- Provided entries -
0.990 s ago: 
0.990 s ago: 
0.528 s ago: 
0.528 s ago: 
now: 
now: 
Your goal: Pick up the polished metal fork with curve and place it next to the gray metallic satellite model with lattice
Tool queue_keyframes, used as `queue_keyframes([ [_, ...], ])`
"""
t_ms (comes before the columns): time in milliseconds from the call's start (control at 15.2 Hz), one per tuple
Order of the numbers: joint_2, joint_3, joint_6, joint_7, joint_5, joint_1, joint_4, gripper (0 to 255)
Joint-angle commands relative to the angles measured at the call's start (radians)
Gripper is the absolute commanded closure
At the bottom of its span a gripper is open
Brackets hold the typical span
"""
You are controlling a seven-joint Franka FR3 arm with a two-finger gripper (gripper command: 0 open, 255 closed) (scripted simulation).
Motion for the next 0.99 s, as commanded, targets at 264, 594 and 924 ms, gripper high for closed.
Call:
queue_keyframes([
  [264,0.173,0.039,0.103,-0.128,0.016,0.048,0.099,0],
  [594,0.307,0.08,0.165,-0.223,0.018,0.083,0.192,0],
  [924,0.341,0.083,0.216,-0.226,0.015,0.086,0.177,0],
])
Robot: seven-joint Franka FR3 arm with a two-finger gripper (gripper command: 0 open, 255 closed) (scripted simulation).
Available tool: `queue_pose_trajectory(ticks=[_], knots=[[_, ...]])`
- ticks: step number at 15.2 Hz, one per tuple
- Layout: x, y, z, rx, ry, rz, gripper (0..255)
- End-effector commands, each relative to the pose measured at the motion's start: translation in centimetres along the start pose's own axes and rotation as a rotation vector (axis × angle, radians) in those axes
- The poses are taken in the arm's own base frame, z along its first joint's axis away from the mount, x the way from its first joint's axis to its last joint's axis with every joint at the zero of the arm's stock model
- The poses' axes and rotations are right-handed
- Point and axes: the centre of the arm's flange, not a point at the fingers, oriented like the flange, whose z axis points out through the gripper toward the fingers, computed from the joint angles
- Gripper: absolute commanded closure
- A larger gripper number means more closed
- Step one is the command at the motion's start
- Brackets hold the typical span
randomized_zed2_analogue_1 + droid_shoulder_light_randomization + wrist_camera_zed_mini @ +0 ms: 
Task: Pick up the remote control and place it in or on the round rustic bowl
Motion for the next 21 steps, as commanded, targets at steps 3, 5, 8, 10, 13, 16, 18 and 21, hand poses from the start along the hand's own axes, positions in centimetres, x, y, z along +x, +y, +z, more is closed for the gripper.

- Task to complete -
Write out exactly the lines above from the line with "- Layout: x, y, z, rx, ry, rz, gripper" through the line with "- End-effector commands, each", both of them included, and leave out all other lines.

- Response to the exercise -
- Layout: x, y, z, rx, ry, rz, gripper (0..255)
- End-effector commands, each relative to the pose measured at the motion's start: translation in centimetres along the start pose's own axes and rotation as a rotation vector (axis × angle, radians) in those axes

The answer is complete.